→ Work item: When you copy the listing, skip the images and return each line verbatim.

→ Provided data:
##############################

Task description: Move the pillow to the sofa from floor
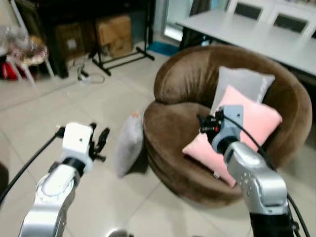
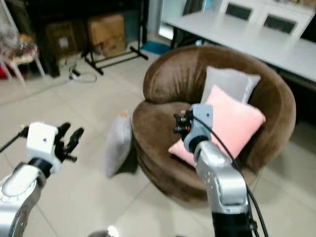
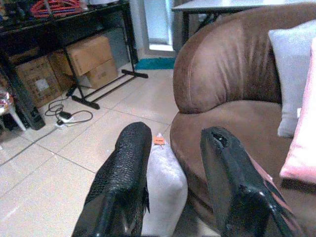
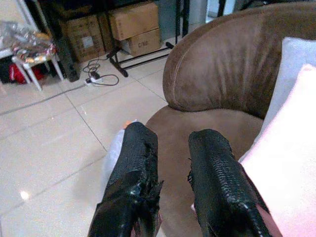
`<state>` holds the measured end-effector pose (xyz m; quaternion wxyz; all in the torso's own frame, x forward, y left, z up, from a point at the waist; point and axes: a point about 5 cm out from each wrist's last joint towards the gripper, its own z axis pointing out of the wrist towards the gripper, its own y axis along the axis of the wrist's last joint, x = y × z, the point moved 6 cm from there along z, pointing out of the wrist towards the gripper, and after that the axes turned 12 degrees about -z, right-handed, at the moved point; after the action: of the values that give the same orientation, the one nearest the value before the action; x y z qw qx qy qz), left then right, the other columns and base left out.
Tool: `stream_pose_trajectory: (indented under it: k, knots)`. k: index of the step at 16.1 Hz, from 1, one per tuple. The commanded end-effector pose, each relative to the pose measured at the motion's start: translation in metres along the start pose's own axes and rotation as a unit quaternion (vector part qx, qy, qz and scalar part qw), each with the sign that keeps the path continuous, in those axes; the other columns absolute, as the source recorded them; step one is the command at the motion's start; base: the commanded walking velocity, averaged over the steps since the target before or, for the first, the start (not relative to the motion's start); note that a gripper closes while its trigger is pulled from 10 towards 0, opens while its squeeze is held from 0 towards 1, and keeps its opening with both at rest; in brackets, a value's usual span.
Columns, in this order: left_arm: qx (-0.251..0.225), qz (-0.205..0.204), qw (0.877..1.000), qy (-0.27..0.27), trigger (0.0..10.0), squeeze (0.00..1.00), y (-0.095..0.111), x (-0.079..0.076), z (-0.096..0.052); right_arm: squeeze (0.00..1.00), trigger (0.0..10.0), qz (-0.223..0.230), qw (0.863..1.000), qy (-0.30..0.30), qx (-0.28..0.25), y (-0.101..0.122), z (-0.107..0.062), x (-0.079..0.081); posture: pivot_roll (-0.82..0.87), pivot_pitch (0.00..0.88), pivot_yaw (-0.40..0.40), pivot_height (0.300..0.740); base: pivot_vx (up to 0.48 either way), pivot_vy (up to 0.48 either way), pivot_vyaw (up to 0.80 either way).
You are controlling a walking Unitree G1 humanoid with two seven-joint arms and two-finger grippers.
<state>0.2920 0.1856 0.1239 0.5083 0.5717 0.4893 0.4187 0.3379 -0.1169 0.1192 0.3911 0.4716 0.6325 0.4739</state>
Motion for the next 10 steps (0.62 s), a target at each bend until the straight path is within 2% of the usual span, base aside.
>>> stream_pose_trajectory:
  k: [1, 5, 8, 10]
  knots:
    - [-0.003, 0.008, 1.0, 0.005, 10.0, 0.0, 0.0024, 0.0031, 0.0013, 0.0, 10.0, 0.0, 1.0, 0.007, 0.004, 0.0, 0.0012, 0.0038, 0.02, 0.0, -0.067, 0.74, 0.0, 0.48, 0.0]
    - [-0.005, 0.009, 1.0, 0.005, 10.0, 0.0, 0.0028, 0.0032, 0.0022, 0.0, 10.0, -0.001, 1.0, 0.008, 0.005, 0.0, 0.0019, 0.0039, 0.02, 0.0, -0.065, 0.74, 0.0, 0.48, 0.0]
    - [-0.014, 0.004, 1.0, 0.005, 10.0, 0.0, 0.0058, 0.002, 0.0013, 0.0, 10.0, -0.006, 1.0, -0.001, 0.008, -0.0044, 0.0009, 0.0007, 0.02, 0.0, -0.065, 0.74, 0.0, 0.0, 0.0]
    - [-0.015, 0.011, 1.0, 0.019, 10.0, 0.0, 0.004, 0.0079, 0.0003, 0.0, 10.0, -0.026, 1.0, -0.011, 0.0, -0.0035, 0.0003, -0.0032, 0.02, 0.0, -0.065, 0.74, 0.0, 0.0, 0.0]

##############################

→ Answer area:
Task description: Move the pillow to the sofa from floor
`<state>` holds the measured end-effector pose (xyz m; quaternion wxyz; all in the torso's own frame, x forward, y left, z up, from a point at the waist; point and axes: a point about 5 cm out from each wrist's last joint towards the gripper, its own z axis pointing out of the wrist towards the gripper, its own y axis along the axis of the wrist's last joint, x = y × z, the point moved 6 cm from there along z, pointing out of the wrist towards the gripper, and after that the axes turned 12 degrees about -z, right-handed, at the moved point; after the action: of the values that give the same orientation, the one nearest the value before the action; x y z qw qx qy qz), left then right, the other columns and base left out.
Tool: `stream_pose_trajectory: (indented under it: k, knots)`. k: index of the step at 16.1 Hz, from 1, one per tuple. The commanded end-effector pose, each relative to the pose measured at the motion's start: translation in metres along the start pose's own axes and rotation as a unit quaternion (vector part qx, qy, qz and scalar part qw), each with the sign that keeps the path continuous, in those axes; the other columns absolute, as the source recorded them; step one is the command at the motion's start; base: the commanded walking velocity, averaged over the steps since the target before or, for the first, the start (not relative to the motion's start); note that a gripper closes while its trigger is pulled from 10 towards 0, opens while its squeeze is held from 0 towards 1, and keeps its opening with both at rest; in brackets, a value's usual span.
Columns, in this order: left_arm: qx (-0.251..0.225), qz (-0.205..0.204), qw (0.877..1.000), qy (-0.27..0.27), trigger (0.0..10.0), squeeze (0.00..1.00), y (-0.095..0.111), x (-0.079..0.076), z (-0.096..0.052); right_arm: squeeze (0.00..1.00), trigger (0.0..10.0), qz (-0.223..0.230), qw (0.863..1.000), qy (-0.30..0.30), qx (-0.28..0.25), y (-0.101..0.122), z (-0.107..0.062), x (-0.079..0.081); posture: pivot_roll (-0.82..0.87), pivot_pitch (0.00..0.88), pivot_yaw (-0.40..0.40), pivot_height (0.300..0.740); base: pivot_vx (up to 0.48 either way), pivot_vy (up to 0.48 either way), pivot_vyaw (up to 0.80 either way).
You are controlling a walking Unitree G1 humanoid with two seven-joint arms and two-finger grippers.
<state>0.2920 0.1856 0.1239 0.5083 0.5717 0.4893 0.4187 0.3379 -0.1169 0.1192 0.3911 0.4716 0.6325 0.4739</state>
Motion for the next 10 steps (0.62 s), a target at each bend until the straight path is within 2% of the usual span, base aside.
>>> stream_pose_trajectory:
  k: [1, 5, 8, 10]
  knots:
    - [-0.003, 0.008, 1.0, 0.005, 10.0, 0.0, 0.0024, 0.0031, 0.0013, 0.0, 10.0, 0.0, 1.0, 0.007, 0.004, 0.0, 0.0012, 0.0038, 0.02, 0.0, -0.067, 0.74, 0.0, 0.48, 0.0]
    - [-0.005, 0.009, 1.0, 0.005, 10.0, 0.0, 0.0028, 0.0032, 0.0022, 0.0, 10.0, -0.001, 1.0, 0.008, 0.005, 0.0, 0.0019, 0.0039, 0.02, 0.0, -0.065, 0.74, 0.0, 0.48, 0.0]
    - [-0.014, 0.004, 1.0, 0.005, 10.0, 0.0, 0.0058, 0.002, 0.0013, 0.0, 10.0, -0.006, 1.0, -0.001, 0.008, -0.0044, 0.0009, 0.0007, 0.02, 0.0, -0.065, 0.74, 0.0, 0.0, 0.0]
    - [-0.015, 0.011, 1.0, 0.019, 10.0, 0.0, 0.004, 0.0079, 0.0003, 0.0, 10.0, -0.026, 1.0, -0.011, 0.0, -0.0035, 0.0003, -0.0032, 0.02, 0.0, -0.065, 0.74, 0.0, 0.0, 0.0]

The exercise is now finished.